» Directions for this task: Work through the data line by line, gathering every line that has the word "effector".

*** Block opens ***

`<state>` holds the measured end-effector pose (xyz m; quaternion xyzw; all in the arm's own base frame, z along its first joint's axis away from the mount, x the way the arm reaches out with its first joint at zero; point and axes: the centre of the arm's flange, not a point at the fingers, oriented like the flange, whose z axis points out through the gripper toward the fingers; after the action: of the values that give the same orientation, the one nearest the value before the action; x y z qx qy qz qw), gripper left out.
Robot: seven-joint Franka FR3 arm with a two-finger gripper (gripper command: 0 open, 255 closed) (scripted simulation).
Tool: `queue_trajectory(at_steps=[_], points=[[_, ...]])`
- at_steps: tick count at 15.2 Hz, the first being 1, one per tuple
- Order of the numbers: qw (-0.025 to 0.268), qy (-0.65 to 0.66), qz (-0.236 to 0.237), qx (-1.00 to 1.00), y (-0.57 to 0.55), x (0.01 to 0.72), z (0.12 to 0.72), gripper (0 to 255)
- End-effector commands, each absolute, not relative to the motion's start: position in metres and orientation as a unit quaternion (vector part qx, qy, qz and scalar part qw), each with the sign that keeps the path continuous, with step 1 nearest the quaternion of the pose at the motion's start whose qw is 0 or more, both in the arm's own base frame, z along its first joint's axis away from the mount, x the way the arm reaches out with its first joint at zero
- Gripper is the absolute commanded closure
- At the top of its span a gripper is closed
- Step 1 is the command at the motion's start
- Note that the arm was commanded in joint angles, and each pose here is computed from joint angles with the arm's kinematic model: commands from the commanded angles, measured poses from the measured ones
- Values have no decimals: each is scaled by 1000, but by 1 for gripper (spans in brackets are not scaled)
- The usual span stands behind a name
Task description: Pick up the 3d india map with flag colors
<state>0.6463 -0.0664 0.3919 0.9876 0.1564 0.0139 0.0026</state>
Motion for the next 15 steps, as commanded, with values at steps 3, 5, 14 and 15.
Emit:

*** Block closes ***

» Output of the task:
`<state>` holds the measured end-effector pose (xyz m; quaternion xyzw; all in the arm's own base frame, z along its first joint's axis away from the mount, x the way the arm reaches out with its first joint at zero; point and axes: the centre of the arm's flange, not a point at the fingers, oriented like the flange, whose z axis points out through the gripper toward the fingers; after the action: of the values that give the same orientation, the one nearest the value before the action; x y z qx qy qz qw), gripper left out.
- End-effector commands, each absolute, not relative to the motion's start: position in metres and orientation as a unit quaternion (vector part qx, qy, qz and scalar part qw), each with the sign that keeps the path continuous, with step 1 nearest the quaternion of the pose at the motion's start whose qw is 0 or more, both in the arm's own base frame, z along its first joint's axis away from the mount, x the way the arm reaches out with its first joint at zero

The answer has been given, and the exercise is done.